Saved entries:

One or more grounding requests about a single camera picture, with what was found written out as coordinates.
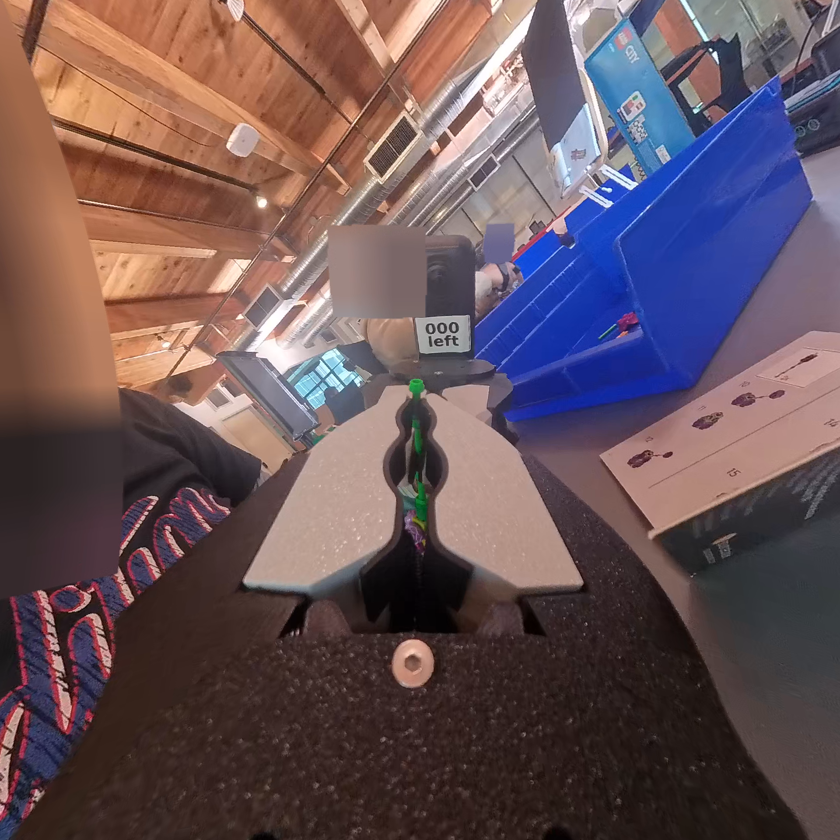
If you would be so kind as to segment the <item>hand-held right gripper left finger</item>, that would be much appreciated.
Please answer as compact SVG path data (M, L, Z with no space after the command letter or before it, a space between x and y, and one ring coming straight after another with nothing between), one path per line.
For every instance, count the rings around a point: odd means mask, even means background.
M244 577L252 592L331 600L355 631L365 614L360 573L396 545L401 530L387 459L403 439L399 419L363 419L363 412L318 442Z

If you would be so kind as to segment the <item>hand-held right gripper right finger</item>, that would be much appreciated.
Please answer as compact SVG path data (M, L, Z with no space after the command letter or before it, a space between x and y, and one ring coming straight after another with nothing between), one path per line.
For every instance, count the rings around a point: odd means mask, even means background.
M430 534L468 572L454 608L458 628L477 629L498 603L581 592L581 573L514 445L441 395L427 405L444 468Z

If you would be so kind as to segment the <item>grey desk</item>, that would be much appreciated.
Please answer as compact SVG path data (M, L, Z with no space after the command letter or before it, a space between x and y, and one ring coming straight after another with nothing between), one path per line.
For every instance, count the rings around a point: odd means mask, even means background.
M814 199L699 382L517 424L519 447L601 516L657 578L693 636L723 706L810 838L839 832L838 550L782 548L691 579L659 545L602 452L810 331L839 326L839 151L804 161Z

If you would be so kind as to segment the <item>dark flat monitor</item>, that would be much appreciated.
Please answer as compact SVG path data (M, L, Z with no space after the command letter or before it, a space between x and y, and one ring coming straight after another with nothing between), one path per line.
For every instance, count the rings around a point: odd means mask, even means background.
M250 351L220 352L216 360L290 441L314 446L317 414L272 363Z

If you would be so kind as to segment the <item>ceiling air vent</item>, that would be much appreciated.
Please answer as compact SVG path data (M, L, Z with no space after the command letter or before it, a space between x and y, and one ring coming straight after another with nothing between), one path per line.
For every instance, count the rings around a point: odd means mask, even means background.
M403 111L364 158L364 168L385 184L424 139L412 115Z

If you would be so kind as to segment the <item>instruction booklet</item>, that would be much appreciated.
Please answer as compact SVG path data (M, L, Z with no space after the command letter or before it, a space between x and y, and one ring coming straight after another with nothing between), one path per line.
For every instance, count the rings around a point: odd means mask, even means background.
M600 456L689 576L838 530L839 335L811 331Z

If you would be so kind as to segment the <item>blue storage bin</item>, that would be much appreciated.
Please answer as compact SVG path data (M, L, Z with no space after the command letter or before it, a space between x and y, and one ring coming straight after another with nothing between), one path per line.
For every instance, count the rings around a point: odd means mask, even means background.
M476 327L524 421L689 389L812 201L774 78L573 234ZM628 312L640 329L598 343Z

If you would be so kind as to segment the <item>blue printed carton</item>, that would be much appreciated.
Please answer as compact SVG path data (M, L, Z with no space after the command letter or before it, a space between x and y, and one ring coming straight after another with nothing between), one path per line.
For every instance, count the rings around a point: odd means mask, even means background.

- **Problem requirements**
Each line of the records with the word "finger" in it is to be copied.

- **Written solution**
If you would be so kind as to segment the <item>hand-held right gripper left finger</item>, that would be much appreciated.
If you would be so kind as to segment the <item>hand-held right gripper right finger</item>, that would be much appreciated.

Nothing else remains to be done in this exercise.